BNP Paribas, Citigroup Global Markets Limited and The Royal Bank of Scotland plc are acting as Structuring Advisers for the Tender Offer; Coöperatieve Centrale Raiffeisen-Boerenleenbank B.A. and Credit Suisse Securities (Europe) Limited, together with the Structuring Advisers, are acting as Joint Dealer Managers for the Tender Offer; and Citibank N.A. is acting as Tender Agent.

Questions and requests for assistance in connection with the Tender Offer may be directed to the Joint Dealer Managers.

9E56Ad7E 01F6 4534 B5A6 098E179B231F Adres 700X635

DISCLAIMER This announcement must be read in conjunction with the Tender Offer Memorandum. This announcement and the Tender Offer Memorandum contain important information which should be read carefully before any decision is made with respect to the Tender Offer. If any Noteholder is in any doubt as to the content of this announcement or the Tender Offer Memorandum or the action it should take, it is recommended to seek its own financial advice, including in respect of any tax consequences, from its stockbroker, bank manager, solicitor, accountant or other independent financial, tax or legal adviser. Any individual or company whose Notes are held on its behalf by a broker, dealer, bank, custodian, trust company or other nominee must contact such entity if it wishes to tender such Notes pursuant to the Tender Offer. None of the Company, the Joint Dealer Managers or the Tender Agent or any of their respective directors, employees or affiliates makes any recommendation whether Noteholders should tender Notes pursuant to the Tender Offer.

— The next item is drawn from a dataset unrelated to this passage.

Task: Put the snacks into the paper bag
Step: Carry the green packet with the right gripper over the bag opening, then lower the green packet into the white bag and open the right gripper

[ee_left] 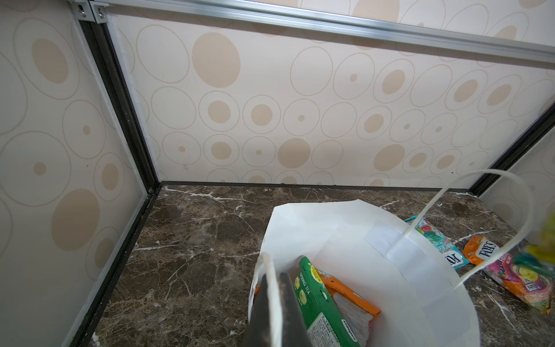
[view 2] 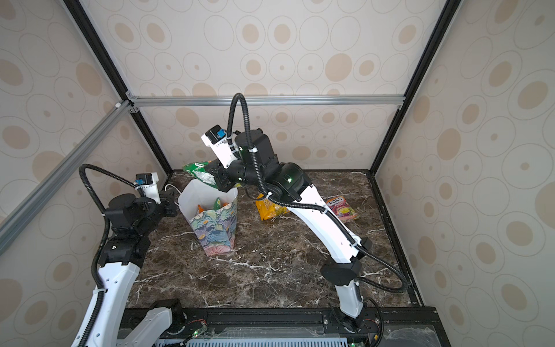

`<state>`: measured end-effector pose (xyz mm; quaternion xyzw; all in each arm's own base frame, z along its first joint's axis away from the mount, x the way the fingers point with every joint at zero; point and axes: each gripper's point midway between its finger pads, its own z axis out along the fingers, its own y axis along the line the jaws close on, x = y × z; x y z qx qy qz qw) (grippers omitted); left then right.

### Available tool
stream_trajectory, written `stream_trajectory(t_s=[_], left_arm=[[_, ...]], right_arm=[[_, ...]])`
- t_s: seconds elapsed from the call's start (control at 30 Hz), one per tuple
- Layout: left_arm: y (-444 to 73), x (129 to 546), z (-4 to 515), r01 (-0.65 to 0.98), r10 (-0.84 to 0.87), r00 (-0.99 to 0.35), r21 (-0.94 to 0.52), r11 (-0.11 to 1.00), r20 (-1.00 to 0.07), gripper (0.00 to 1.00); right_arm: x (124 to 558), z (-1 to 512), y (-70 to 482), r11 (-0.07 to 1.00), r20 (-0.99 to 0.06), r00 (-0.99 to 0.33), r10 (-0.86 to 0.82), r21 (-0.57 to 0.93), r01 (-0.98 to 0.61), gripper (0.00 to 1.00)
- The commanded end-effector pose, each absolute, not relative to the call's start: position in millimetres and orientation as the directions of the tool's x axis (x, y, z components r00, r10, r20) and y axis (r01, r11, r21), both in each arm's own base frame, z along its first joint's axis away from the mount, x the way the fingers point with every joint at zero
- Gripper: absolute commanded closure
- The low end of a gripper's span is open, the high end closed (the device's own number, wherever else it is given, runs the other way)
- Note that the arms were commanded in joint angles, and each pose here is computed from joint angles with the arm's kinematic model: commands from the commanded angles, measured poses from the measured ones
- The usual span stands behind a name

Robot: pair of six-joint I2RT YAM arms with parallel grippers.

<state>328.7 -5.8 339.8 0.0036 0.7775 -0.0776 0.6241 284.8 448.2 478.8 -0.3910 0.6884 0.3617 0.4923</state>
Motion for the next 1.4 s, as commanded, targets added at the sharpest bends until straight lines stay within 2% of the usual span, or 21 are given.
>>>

OFFER AND DISTRIBUTION RESTRICTIONS

The distribution of this announcement and/or the Tender Offer Memorandum in certain jurisdictions may be restricted by law. Persons into whose possession this announcement and/or the Tender Offer Memorandum comes are required by each of the Company, the Joint Dealer Managers and the Tender Agent to inform themselves about, and to observe, any such restrictions. Neither this announcement nor the Tender Offer Memorandum constitutes an offer to buy or the solicitation of an offer to sell Notes (and Offers to Sell will not be accepted from Noteholders) in any circumstances in which such offer or solicitation is unlawful. In those jurisdictions where the securities, blue sky or other laws require the Tender Offer to be made by a licensed broker or dealer or similar and any of the Joint Dealer Managers or any of the Joint Dealer Managers' respective affiliates is such a licensed broker or dealer or similar in any such jurisdiction, the Tender Offer shall be deemed to be made by such Joint Dealer Manager or such affiliate, as the case may be, on behalf of the Company in such jurisdiction.

Each Noteholder participating in the Tender Offer will be deemed to give certain representations in respect of the jurisdictions referred to below and generally as set out in the Tender Offer Memorandum. Any tender of Notes for purchase pursuant to an Offer to Sell pursuant to the Tender Offer from a Noteholder that is unable to make these representations may be rejected. Each of the Company, the Joint Dealer Managers and the Tender Agent reserves the right, in its absolute discretion (and without prejudice to the relevant Noteholder's responsibility for the representations made by it), to investigate, in relation to any tender of the Notes for purchase pursuant to the Tender Offer, whether any such representation given by a Noteholder is correct and, if such investigation is undertaken and as a result the Company determines (for any reason) that such representation is not correct, such Offer to Sell may be rejected.

United States

The Tender Offer is not being made, and will not be made, directly or indirectly in or into, or by use of the mail of, or by any means or instrumentality of interstate or foreign commerce of or of any facilities of a national securities exchange of, the United States or to any U.S. Person (as defined in Regulation S of the United States Securities Act of 1933, as amended (each a U.S. Person)). This includes, but is not limited to, facsimile transmission, electronic mail, telex, telephone, the internet and other forms of electronic communication. The Notes may not be tendered in the Tender Offer by any such use, means, instrumentality or facility from or within the United States or by persons located or resident in the United States or by, or by any person acting for the account or benefit of, a U.S. Person. Accordingly, copies of the Tender Offer Memorandum and any other documents or materials relating to the Tender Offer are not being, and must not be, directly or indirectly mailed or otherwise transmitted, distributed or forwarded (including, without limitation, by custodians, nominees or trustees) in or into the United States or to any persons located or resident in the United States or to any U.S. Person. Any purported tender of Notes in the Tender Offer resulting directly or indirectly from a violation of these restrictions will be invalid and any purported tender of Notes made by, or by any person acting for the account or benefit of, a U.S. Person or by a person located in the United States or from within the United States or from any agent, fiduciary or other intermediary acting on a non-discretionary basis for a principal giving instructions from within the United States will be invalid and will not be accepted.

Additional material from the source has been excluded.